Many years ago, I had an associate dean in our college say to me, “When you can’t walk away from something, it controls you. You don’t control it.” I’ve thought about these words through the decades since many times. These words came resonating out of my past recently as I was facing a bad case of terminal burnout.
I was well aware that the burnout had been building for the last several years and had tried to “manage” it with my meditation, spiritual practice, exercise, self-talks, etc. Each year, however, the burnout pressure had increased. I was having greater and greater difficulty to keep from just throwing down the towel and saying, “I QUIT! I’m not doing this anymore!!” It had also gotten to the point that I was concerned it would affect my clients.
My burnout is with my mental health counseling, which I had been doing for the last 25 years or so. I had already closed my private office practice and had not seen any clients for almost three years now, hoping this move would be enough. But, alas, it wasn’t. Big Sad. Big Sigh. As I still needed the income. All I had been doing for the last three years was my equine-assisted counseling, aka, horse therapy.

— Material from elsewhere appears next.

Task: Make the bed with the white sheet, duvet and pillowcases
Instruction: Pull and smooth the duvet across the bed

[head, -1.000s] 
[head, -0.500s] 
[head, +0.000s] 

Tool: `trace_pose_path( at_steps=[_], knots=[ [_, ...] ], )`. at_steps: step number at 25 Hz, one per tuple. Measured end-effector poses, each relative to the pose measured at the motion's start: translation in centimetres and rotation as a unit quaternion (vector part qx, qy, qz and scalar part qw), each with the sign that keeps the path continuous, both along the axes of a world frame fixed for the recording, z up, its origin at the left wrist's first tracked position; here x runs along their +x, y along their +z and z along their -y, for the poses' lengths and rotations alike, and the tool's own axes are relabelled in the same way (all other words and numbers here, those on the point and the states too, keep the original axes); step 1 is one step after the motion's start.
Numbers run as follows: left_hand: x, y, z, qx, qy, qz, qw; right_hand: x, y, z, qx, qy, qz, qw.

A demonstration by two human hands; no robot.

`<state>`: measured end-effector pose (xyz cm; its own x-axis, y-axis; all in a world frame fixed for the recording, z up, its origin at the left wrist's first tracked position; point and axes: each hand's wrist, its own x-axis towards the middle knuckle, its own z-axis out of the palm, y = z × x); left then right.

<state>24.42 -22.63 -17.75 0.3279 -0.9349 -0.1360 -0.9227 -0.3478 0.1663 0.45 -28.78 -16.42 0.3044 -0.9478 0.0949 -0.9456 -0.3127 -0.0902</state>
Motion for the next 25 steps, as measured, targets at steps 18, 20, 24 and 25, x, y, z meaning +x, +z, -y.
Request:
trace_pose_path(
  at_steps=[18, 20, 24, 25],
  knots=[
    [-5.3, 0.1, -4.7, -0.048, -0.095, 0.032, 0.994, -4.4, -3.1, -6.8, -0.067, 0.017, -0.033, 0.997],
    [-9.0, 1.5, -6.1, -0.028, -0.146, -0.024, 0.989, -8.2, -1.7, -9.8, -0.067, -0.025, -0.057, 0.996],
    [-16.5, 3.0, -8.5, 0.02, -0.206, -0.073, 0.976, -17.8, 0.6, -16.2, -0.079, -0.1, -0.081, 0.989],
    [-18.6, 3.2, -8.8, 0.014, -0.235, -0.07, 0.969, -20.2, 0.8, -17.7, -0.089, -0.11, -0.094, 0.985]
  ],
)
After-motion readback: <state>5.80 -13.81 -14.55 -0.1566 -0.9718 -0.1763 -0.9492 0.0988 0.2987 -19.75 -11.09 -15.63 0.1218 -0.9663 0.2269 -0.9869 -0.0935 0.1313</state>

We would take the horses and go out to our boys school four days a month to do horse therapy. Add another half-day of paperwork, scheduling, occasional calls to parents, and misc, and that is 4.5 days per month let’s say. One would think, well, gees, it is only 4.5 days per month! How hard could that be? I mean, for that 4.5 days per month, I made more than I ever made as a college professor, and that was often working 60-80 hours per week back then! Quit your whining, old man. So went my self-talk. Nonetheless, the pressure to walk away grew and grew.
I felt close to the point of explosion. I was walking on egg shells, biting my tongue, keeping the lid on it, …. It was draining my energy, keeping me feeling depleted, my creativity was stifled, depression sometimes creeping in. I mean, I really needed the income. It was 60% of my income. And then there was my business partner. I had to think of him too.

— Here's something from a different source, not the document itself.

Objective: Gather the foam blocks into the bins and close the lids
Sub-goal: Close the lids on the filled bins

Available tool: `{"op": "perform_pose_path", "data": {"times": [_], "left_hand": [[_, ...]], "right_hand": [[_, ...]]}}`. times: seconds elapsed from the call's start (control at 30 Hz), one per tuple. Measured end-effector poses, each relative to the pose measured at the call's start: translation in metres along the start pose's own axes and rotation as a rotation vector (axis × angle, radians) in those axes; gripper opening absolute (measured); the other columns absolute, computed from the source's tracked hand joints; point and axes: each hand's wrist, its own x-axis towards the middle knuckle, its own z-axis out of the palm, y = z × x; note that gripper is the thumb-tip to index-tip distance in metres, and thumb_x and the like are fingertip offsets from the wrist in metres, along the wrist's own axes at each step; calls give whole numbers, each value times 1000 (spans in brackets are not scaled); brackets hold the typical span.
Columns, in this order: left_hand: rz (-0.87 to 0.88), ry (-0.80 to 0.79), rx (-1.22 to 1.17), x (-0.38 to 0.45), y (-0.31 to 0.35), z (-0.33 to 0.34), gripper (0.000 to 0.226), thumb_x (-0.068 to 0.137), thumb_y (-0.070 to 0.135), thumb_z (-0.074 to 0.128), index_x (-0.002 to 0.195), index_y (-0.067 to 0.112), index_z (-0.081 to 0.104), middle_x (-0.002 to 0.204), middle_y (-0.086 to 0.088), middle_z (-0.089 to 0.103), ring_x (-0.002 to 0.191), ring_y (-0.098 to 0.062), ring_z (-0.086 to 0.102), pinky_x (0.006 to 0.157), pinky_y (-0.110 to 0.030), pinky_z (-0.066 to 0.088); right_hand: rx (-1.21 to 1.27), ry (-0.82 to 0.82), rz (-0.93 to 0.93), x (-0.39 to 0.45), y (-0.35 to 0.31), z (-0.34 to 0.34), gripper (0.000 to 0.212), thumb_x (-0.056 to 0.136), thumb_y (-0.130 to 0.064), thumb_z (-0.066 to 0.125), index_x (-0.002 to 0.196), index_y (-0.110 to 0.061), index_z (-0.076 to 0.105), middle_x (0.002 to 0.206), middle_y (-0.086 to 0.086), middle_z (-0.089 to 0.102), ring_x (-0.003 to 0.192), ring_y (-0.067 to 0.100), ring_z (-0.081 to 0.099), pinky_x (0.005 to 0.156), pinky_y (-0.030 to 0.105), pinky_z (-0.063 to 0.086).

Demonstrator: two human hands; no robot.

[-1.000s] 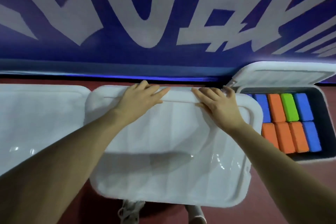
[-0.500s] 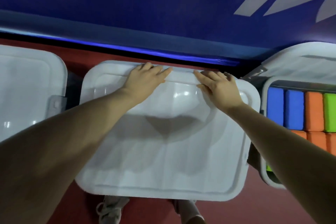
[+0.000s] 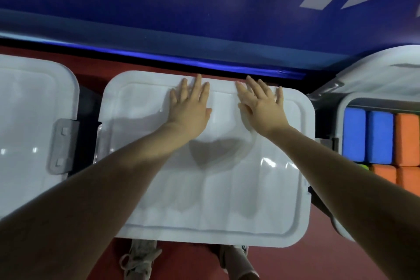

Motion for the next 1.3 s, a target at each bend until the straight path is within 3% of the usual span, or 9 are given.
{"op": "perform_pose_path", "data": {"times": [0.2,0.53,0.67,0.8,0.9,0.97,1.03,1.17,1.3], "left_hand": [[64,-38,-85,-42,24,0,61,102,37,30,153,19,2,161,-4,-5,147,-28,0,116,-45,8],[389,-182,-11,-51,121,7,62,100,43,36,153,25,8,161,1,-10,147,-26,-9,116,-46,0],[419,-202,0,-50,172,22,72,96,46,45,153,26,6,160,1,-13,146,-31,-13,115,-52,-1],[348,-216,116,-50,185,40,96,87,59,54,152,29,-9,157,1,-24,144,-34,-17,109,-66,4],[323,-189,178,-50,184,46,101,82,65,55,151,31,-12,157,2,-24,145,-32,-15,105,-71,8],[305,-203,191,-49,187,45,101,82,66,54,150,33,-13,157,3,-25,145,-31,-16,105,-72,8],[289,-219,183,-47,190,44,101,81,66,55,150,35,-12,157,4,-25,145,-30,-17,106,-72,8],[280,-210,145,-44,189,48,102,79,66,58,150,37,-8,157,8,-23,145,-27,-17,106,-71,8],[288,-205,159,-43,187,49,102,79,67,57,150,38,-10,157,8,-24,145,-27,-19,106,-70,7]], "right_hand": [[178,137,135,-78,22,13,47,96,-17,51,142,-10,44,146,12,43,129,34,42,104,48,28],[252,10,583,-179,92,42,58,96,-38,49,149,-21,32,156,7,27,139,33,23,111,49,18],[264,-18,531,-178,98,57,53,95,-47,34,144,-28,41,155,8,26,139,35,20,111,48,12],[318,-10,519,-179,96,63,50,100,-43,33,148,-29,32,157,-2,24,138,32,21,109,44,13],[296,-2,396,-178,103,63,69,93,-57,20,151,-20,28,155,2,32,134,32,32,106,42,18],[290,30,344,-171,111,61,77,90,-61,23,151,-15,26,151,4,38,131,32,36,104,38,18],[300,53,344,-157,119,58,83,89,-63,27,152,-10,18,147,6,42,131,31,35,104,37,16],[168,5,297,-132,130,59,94,85,-71,6,153,-6,0,147,9,43,142,25,24,108,40,6],[133,-20,295,-132,133,65,97,83,-73,2,153,-5,-1,148,10,43,142,23,25,111,40,-3]]}}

In this regard, COVID has actually been a help. Our services were furloughed for two months at the beginning of the pandemic. I had time and to step back and evaluate. Although my anxiety came up, my energy did too, and there was a big sigh of relief at not having to go out and do our horse therapy. But through that two months, the specter of returning to the boys school still hung over my head; the dread.
What was I waiting for? Why didn’t I quit? I was trying to come up with an alternative way to supplement my income. One that used the things that bring me passion in now and where I am now in my life. I’m in the setting years of my life. I don’t want to waste it doing something I don’t want to do, if I can help it. Etc.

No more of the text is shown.